Jesus Lived for Us

Brothers & Sisters,

            Too often we forget that Christ lived for us. We remember that he died for us and for our salvation. We remember that he was raised in victory over the grave for our justification. But we forget that he lived for us and what that means. It would be hard to put it better than Donald Macleod. He writes:

 

Once [Jesus’] public ministry commences, the pressures and privations are immediately obvious. They begin with the temptations in the desert, underling the fact that though Jesus was free from sin he was not free from temptation. On the contrary, he was tempted just like ourselves ‘in every way’ (Heb. 4:15). Behind the phraseology, sanitized by centuries of quotation, lies the harsh reality that Jesus was dogged and harassed by the Prince of Darkness throughout his life. But there were more mundane pressures as well, and they clearly took their toll, even of his physical appearance: so much so that he could be taken for a fifty-year-old (John 8:57) when he was scarcely thirty. He was poor beyond our imagining, owning only the clothes he stood in; homeless, without a pillow for his head; oppressed by crowds demanding a sign and plying him with endless questions; often exhausted, as when he lay dead to the world in the stern of a tiny fishing boat caught in the eye of a fearful storm (Mark 4:38). He was misunderstood by his family, who feared for his sanity; pursued by the sick and their desperate relatives; stalked by the Pharisees with their undisguised hostility and their sly coadjutors with their entrapping conundrums (Mark 12:13). His whole life followed a pattern of rejection: rejection in ‘his own country,’ Nazareth; rejection by the religious establishment; rejection by public opinion, always fickle; and rejection, at last by his disciples, who all forsook him and fled.

            Add to these the sheer horror of life among sinners for one so morally and spiritually sensitive. We skip lightly over these words, ‘made his dwelling among us’ (John 1:14), forgetting that he had come ‘from highest bliss, down to such world as this’: a world where he was surrounded on all sides by the sights of misery and wickedness, the sounds of profanity and blaspheme, and the stench of poverty, death and corruption.

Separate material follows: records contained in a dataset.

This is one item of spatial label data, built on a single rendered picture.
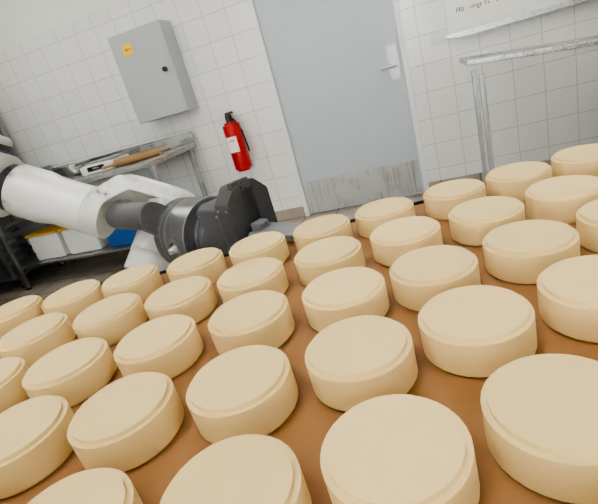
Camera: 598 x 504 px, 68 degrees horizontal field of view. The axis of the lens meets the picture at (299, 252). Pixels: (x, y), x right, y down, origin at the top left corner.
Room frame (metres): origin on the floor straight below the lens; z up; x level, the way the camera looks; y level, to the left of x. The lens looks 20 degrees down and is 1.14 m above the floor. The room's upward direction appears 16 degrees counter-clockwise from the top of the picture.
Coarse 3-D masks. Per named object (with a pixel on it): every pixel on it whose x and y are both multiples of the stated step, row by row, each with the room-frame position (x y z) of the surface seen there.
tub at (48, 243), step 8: (40, 232) 4.12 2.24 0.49; (48, 232) 4.03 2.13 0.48; (56, 232) 4.04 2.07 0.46; (32, 240) 4.13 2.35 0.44; (40, 240) 4.10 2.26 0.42; (48, 240) 4.06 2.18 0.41; (56, 240) 4.03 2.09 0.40; (64, 240) 4.07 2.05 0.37; (40, 248) 4.11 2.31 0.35; (48, 248) 4.08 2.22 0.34; (56, 248) 4.05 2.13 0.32; (64, 248) 4.03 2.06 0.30; (40, 256) 4.13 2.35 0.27; (48, 256) 4.10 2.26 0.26; (56, 256) 4.06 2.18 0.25
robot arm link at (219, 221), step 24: (240, 192) 0.44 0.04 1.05; (264, 192) 0.45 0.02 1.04; (168, 216) 0.50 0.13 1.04; (192, 216) 0.48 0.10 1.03; (216, 216) 0.44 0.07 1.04; (240, 216) 0.42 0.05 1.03; (264, 216) 0.44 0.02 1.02; (168, 240) 0.49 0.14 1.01; (192, 240) 0.47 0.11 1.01; (216, 240) 0.45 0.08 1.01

            That had been the story so far. Pontius Pilate was the climax, not the commencement, of his suffering. It is tempting to surmise that because of Jesus’ inner strength he was able to rise easily above such pressures and continue on his way unruffled and serene. But Jesus’ endurance and courage were not those of the insensitive and unfeeling. The pressure hurt, and sometimes there were tears (John 11:35), sometimes anger (Mark 3:5), and sometimes an almost mortal sorrow (Mark 14:34). This is what undergirds the sympathy highlighted in Hebrews 4:15: Jesus was tested in every way, just as we are. [Donald Macleod, Christ Crucified: Understanding the Atonement (Downers Grove, IL: IVP Academic, 2014),17-18.]

 

Remember that Jesus lived for you, and be thankful. Remember that he is your sufficient and sympathetic Savior.